Deuxième levier, les trafiquants identifient des policiers vulnérables, ceux qui s’estiment mal payés, par exemple, ou qui ont l’appât du gain et qui seraient prêts à gagner plus contre quelques entorses à la procédure. Enfin, troisième et très récent mode d’action : une sorte d’ubérisation de la corruption. Le phénomène a émergé ces dernières années sur les réseaux sociaux. Les dealers publient des petites annonces sur des boucles de messageries sécurisées. Ils proposent entre 50 et 100€ en échange d’une fiche de recherche ou d’un procès-verbal.

Anticiper les opérations policières

Objectif pour les narcotrafiquants : savoir ce que les policiers ont sur eux dans leurs fichiers pour mieux contourner les règles. Ainsi, si les criminels arrivent à savoir si tel ou tel dealer va déclencher une alerte au passage d’une frontière, cela va leur permettre de mieux organiser sa fuite. Certains veulent aussi savoir qui les a dénoncés.
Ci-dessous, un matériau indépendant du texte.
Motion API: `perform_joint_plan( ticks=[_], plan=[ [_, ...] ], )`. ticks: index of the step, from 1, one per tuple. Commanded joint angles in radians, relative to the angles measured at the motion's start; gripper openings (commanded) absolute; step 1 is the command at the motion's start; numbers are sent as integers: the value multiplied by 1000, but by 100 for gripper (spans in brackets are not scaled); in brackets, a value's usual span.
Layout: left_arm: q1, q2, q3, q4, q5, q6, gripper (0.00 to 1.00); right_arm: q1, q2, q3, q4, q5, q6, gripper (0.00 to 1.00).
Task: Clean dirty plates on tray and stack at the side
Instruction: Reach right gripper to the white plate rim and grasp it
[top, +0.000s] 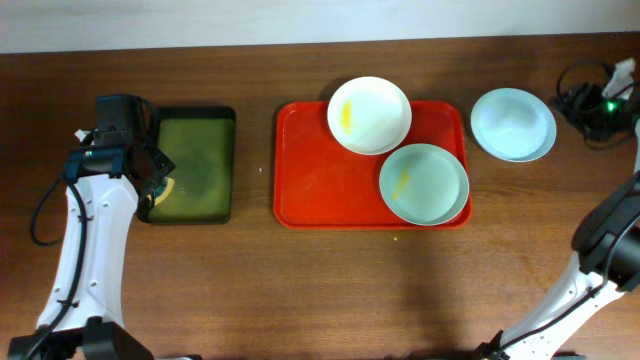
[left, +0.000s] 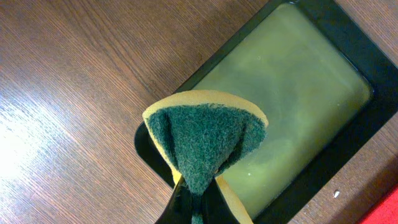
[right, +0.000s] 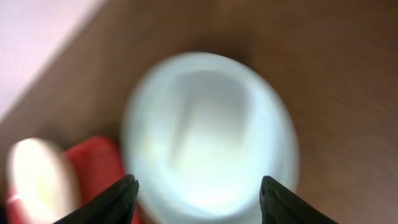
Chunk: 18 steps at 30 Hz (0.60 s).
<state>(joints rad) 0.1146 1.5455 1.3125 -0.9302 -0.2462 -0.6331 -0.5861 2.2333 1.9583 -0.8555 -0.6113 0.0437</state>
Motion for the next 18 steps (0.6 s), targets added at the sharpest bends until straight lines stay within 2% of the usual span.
perform_joint_plan(
  ticks=[1,3,6,7,9,10,11,14,18],
  plan=[
    [0,-7,-4,5,-4,-3,0,126,-48,24,19,-192,-90,64],
    [0,-7,-4,5,-4,-3,0,262,-48,24,19,-81,-145,63],
    [0,-7,-4,5,-4,-3,0,452,-23,24,40,304,-146,64],
    [0,-7,-4,5,-4,-3,0,487,-12,23,48,356,-164,64],
    [0,-7,-4,5,-4,-3,0,577,29,23,65,385,-294,56],
    [0,-7,-4,5,-4,-3,0,619,50,23,76,391,-349,57],
    [0,-7,-4,5,-4,-3,0,651,67,23,89,418,-362,64],
    [0,-7,-4,5,-4,-3,0,700,109,23,116,523,-362,64],
    [0,-7,-10,6,-4,-3,0,703,157,22,116,534,-357,60]
  ],
)
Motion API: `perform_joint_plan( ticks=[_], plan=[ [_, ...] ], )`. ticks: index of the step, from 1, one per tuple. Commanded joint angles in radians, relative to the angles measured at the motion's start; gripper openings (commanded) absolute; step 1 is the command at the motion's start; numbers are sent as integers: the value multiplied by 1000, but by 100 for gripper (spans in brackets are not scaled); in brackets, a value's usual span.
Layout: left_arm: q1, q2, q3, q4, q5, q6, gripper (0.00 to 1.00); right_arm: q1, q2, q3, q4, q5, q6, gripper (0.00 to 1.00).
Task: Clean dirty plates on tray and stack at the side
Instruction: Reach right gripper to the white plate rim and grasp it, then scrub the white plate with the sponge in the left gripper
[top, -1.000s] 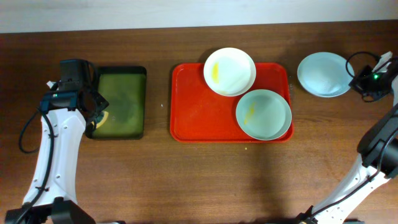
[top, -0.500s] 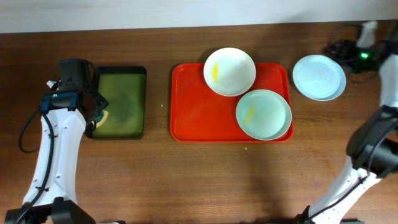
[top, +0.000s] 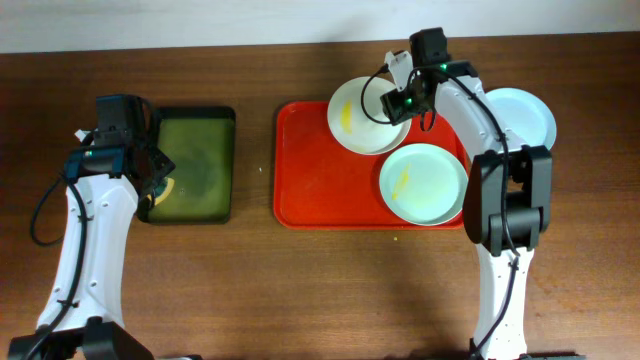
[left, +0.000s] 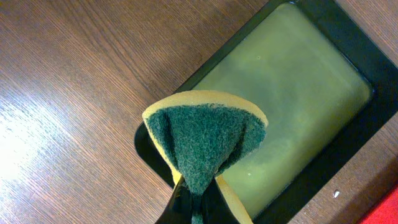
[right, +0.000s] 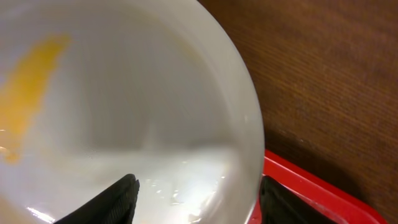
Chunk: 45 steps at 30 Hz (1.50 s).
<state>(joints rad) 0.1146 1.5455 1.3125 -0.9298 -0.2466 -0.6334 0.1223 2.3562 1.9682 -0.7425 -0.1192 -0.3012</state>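
On the red tray (top: 320, 190) lie two white plates, each with a yellow smear: one at the back (top: 365, 125), one at the front right (top: 422, 184). A clean pale plate (top: 525, 115) rests on the table right of the tray. My right gripper (top: 400, 100) is open over the back plate's (right: 124, 93) right rim, one fingertip (right: 121, 199) above the plate and the other above the tray edge. My left gripper (left: 198, 202) is shut on a folded green-and-yellow sponge (left: 205, 143) at the left edge of the basin.
A black basin of greenish water (top: 195, 165) stands left of the tray. The tray's left half is bare red. Brown wooden tabletop (top: 320, 290) stretches in front, and a white wall runs along the back.
My right gripper has moved from beside the clean plate at the far right to the right rim of the back plate on the tray, still open. The left arm has not moved.
First my right gripper was shut on the rim of a plate on the tray's left, with the sponge beside it. Then that plate was lifted and the sponge was back at the basin. Then the plate lay right of the tray, released. Now the right gripper is at the back plate.
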Motion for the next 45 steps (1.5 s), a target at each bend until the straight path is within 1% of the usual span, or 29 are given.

Sur Instagram, des fils de discussions sont spécialement dédiés à ce sujet, avec des dizaines et dizaines de pages de PV, tous issus des fichiers de police ou de l’administration pénitentiaire.

Les agents publics les plus courtisés, ce sont les douaniers et la police aux frontières. Ils permettent aux organisations criminelles de faire passer leur drogue dans les flux de marchandises. Le graal, pour les trafiquants, est d’être prévenus en amont d’une opération policière dans leur quartier pour avoir le temps de mettre la drogue à l’abri et de s’éclipser avant la descente de police.

Un phénomène qui passe sous les radars

En face, ces méthodes inquiètent les autorités car la corruption est très difficile à détecter. Ce sont généralement des petites sommes qui passent de main en main, avec des mouvements quasiment invisibles sur les comptes en banque. Et surtout, aujourd’hui, les agents peuvent consulter depuis chez eux les fichiers de police et transmettre les informations directement aux trafiquants, sans même jamais les avoir rencontrés. Mercredi, le procureur de Marseille, Nicolas Bessome a appelé à un sursaut devant la commission d’enquête du Sénat. 

Greffiers, agents pénitentiaires, douaniers, gendarmes, policiers… le nombre d'enquêtes a été multipliées par deux à l'IGPN entre 2021 et 2022. Des faits qui restent toutefois à relativiser, puisque la police des polices a ouvert 56 dossiers en 2022, contre 30 l'année précédente. Le tout alors qu'en France, près de 150.000 fonctionnaires de police ont accès aux fichiers.